The reply to the records below should contain exactly the lines from the line with "2: (313, 213)" through the line with "its pixel alone.", and nothing besides.

__Available records__.

· · · · · · ·

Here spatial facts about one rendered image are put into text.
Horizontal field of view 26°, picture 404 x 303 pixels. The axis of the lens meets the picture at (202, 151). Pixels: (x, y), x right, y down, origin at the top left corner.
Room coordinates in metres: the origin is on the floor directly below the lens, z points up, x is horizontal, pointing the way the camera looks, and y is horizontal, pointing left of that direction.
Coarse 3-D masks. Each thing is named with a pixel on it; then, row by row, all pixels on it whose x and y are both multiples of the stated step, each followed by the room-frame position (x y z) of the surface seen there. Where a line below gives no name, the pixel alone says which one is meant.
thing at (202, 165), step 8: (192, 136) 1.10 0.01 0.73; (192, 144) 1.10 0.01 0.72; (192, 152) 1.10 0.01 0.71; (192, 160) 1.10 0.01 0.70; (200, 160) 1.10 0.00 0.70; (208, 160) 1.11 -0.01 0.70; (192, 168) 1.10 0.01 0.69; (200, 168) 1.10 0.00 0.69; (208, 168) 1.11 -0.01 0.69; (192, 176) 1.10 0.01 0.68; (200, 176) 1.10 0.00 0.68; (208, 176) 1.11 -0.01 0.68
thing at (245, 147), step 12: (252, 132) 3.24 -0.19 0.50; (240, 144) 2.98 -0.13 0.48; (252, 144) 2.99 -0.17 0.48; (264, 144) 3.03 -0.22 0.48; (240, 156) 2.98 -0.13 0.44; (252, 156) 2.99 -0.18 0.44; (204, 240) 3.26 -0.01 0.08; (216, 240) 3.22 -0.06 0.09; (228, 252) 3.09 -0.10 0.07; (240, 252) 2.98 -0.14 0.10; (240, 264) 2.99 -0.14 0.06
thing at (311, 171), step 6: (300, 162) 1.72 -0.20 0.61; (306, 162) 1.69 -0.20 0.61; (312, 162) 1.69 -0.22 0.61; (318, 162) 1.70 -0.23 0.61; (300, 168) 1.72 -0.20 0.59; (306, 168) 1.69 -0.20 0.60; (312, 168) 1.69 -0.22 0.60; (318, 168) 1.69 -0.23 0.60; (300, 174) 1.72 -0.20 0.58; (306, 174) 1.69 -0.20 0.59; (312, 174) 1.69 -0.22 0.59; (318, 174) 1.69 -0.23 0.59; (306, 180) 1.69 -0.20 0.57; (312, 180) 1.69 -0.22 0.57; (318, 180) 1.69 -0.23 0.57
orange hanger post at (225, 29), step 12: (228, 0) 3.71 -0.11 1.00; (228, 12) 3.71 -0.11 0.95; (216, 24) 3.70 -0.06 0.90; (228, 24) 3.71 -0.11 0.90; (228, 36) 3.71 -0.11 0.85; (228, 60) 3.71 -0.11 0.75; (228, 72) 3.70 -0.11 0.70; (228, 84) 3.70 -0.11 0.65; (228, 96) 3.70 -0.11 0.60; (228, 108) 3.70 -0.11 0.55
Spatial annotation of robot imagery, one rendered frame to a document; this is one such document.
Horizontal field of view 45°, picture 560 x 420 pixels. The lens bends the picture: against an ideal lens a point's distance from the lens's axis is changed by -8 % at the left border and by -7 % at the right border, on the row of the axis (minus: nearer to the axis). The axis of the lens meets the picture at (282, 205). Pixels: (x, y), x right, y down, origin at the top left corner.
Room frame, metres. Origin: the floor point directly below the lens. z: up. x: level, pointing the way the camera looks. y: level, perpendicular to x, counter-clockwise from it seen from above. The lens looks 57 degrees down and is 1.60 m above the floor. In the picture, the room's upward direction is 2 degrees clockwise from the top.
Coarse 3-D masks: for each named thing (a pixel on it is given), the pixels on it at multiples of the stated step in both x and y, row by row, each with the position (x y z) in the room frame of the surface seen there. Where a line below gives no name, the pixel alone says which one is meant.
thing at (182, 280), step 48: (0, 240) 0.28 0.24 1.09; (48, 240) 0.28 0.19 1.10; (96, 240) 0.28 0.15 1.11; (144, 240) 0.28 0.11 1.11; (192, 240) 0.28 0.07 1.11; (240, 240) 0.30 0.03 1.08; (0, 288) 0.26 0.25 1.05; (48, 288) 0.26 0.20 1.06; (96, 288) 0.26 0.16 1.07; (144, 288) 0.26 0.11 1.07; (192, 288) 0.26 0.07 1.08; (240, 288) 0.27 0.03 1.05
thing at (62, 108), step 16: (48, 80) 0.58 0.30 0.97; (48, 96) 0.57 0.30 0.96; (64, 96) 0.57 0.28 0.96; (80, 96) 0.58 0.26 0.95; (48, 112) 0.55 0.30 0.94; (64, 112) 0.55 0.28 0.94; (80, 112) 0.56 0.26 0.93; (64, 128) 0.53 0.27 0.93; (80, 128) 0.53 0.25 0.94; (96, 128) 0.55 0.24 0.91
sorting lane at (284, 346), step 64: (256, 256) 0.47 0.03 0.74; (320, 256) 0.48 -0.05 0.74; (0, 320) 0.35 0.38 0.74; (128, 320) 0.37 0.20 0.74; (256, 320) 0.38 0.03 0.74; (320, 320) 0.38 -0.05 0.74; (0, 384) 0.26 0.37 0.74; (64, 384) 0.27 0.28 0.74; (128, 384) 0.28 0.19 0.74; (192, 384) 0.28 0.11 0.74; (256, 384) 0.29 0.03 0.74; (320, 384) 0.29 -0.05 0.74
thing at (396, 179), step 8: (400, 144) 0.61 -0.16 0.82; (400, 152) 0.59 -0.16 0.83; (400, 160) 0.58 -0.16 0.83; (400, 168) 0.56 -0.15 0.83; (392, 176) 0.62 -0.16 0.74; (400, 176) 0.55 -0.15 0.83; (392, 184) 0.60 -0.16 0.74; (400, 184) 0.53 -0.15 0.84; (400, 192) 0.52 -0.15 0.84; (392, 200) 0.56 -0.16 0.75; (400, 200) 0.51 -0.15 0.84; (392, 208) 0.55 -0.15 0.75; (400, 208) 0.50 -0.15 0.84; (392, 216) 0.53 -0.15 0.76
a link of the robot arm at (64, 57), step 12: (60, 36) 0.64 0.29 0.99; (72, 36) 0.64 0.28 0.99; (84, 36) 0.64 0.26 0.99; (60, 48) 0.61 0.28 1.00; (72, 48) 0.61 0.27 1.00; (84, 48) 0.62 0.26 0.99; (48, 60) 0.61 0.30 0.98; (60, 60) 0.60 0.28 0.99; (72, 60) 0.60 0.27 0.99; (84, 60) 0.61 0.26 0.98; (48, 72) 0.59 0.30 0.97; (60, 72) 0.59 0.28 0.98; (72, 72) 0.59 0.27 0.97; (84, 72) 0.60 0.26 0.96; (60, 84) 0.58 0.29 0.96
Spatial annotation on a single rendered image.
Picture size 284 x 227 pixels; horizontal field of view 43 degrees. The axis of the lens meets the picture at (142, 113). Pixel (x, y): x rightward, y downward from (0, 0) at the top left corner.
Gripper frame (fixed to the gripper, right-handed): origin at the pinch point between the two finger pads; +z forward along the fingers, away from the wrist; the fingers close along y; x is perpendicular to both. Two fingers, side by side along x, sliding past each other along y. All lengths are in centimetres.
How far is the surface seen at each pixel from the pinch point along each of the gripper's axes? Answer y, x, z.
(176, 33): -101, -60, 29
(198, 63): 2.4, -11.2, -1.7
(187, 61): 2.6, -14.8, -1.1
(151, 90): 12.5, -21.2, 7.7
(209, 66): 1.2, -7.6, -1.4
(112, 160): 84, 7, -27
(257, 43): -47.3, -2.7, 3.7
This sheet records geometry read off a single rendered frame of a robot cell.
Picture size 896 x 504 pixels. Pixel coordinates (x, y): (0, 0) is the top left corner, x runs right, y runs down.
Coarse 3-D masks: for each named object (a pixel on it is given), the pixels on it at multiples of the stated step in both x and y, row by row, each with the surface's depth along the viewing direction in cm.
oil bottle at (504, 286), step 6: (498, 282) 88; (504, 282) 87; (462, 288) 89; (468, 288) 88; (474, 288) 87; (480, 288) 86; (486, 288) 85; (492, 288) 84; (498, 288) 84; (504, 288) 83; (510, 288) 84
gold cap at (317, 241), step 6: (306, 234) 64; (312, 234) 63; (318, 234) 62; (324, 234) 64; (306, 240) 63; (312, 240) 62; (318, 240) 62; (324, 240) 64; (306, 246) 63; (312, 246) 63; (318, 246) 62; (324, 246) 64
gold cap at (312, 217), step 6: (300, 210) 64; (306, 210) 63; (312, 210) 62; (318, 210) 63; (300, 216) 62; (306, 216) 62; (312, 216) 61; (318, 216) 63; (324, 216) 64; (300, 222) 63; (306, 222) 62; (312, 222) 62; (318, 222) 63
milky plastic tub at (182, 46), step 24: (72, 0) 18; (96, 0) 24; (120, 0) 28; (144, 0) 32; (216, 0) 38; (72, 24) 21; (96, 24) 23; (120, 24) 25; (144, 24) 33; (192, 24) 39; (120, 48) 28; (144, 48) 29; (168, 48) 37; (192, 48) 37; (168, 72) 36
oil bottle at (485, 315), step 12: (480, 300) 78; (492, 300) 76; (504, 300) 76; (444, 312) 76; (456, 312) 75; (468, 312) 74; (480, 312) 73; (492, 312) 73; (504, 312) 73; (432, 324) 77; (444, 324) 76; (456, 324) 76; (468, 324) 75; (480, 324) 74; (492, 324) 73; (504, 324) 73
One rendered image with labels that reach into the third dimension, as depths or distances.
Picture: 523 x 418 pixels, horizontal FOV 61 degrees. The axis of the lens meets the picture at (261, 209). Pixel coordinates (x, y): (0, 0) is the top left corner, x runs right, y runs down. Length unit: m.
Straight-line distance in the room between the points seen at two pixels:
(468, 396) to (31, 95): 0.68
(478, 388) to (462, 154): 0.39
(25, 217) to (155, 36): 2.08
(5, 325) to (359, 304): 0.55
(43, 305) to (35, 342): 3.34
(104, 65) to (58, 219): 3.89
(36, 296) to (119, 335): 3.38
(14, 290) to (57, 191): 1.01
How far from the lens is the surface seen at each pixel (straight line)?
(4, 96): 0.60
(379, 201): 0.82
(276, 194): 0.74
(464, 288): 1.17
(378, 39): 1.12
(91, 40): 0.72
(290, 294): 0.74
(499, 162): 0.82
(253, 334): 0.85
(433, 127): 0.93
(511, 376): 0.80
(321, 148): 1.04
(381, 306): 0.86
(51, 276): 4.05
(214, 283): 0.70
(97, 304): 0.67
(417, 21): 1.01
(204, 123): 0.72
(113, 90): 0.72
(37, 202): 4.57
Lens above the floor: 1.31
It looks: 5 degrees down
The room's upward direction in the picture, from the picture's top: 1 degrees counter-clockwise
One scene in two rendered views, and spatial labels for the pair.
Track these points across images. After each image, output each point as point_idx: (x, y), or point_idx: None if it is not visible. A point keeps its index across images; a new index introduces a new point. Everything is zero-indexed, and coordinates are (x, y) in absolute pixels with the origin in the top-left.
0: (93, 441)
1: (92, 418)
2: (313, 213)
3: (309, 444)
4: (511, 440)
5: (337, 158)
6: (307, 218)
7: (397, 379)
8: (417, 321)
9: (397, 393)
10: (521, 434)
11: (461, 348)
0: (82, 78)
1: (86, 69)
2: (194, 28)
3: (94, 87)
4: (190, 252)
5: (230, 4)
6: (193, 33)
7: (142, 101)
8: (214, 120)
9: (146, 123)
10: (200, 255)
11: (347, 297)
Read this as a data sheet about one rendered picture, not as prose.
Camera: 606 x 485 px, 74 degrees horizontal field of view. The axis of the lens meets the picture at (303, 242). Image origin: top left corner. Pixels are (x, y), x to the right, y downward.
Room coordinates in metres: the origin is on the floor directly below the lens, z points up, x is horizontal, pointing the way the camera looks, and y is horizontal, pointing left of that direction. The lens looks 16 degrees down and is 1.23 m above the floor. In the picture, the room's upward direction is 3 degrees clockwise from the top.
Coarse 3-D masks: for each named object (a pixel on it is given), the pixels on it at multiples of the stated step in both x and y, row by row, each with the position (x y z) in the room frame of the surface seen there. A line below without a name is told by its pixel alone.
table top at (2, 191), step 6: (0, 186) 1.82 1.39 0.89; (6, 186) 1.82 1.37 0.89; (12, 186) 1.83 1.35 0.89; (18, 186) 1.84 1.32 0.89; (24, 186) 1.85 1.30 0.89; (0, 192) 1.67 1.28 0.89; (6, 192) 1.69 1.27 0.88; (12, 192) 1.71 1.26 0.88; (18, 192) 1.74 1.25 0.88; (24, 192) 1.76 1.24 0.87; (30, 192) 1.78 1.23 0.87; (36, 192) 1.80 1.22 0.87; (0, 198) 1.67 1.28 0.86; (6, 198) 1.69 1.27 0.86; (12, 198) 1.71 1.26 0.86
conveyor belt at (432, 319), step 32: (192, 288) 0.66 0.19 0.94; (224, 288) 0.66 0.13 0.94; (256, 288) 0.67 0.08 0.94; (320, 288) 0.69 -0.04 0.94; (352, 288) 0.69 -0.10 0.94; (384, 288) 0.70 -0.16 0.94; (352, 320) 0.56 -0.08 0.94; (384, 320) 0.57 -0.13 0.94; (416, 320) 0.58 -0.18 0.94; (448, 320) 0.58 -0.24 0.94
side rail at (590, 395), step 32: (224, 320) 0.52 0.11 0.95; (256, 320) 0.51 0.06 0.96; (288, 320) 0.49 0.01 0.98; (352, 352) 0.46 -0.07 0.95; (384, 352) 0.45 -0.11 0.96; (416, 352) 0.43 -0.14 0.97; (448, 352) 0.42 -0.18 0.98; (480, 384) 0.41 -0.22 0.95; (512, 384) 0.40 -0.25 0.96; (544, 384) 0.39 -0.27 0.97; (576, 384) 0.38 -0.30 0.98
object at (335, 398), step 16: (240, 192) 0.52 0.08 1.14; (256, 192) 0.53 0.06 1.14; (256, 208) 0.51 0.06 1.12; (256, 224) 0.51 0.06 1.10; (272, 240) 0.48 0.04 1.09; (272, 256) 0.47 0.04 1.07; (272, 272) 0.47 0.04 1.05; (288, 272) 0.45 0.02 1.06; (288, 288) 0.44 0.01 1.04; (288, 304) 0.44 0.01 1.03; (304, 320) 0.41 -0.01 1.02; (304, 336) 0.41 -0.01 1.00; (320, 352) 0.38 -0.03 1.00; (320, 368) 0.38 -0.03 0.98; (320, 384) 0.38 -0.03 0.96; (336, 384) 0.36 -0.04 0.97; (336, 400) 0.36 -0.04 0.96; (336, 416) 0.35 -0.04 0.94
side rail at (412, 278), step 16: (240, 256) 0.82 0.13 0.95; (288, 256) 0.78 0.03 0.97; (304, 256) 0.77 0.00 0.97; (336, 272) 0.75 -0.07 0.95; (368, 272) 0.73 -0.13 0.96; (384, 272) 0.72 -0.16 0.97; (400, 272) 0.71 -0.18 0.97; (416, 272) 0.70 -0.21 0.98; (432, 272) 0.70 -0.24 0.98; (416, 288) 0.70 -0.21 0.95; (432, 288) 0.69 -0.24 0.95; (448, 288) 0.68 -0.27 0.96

· · · · · · ·

__Response to the task__.
2: (313, 213)
3: (309, 444)
4: (511, 440)
5: (337, 158)
6: (307, 218)
7: (397, 379)
8: (417, 321)
9: (397, 393)
10: (521, 434)
11: (461, 348)
0: (82, 78)
1: (86, 69)
2: (194, 28)
3: (94, 87)
4: (190, 252)
5: (230, 4)
6: (193, 33)
7: (142, 101)
8: (214, 120)
9: (146, 123)
10: (200, 255)
11: (347, 297)
Read this as a data sheet about one rendered picture, not as prose.
Camera: 606 x 485 px, 74 degrees horizontal field of view. The axis of the lens meets the picture at (303, 242). Image origin: top left corner. Pixels are (x, y), x to the right, y downward.
Room coordinates in metres: the origin is on the floor directly below the lens, z points up, x is horizontal, pointing the way the camera looks, and y is horizontal, pointing left of that direction. The lens looks 16 degrees down and is 1.23 m above the floor. In the picture, the room's upward direction is 3 degrees clockwise from the top.
Coarse 3-D masks: for each named object (a pixel on it is given), the pixels on it at multiples of the stated step in both x and y, row by row, each with the position (x y z) in the room frame of the surface seen there. A line below without a name is told by its pixel alone.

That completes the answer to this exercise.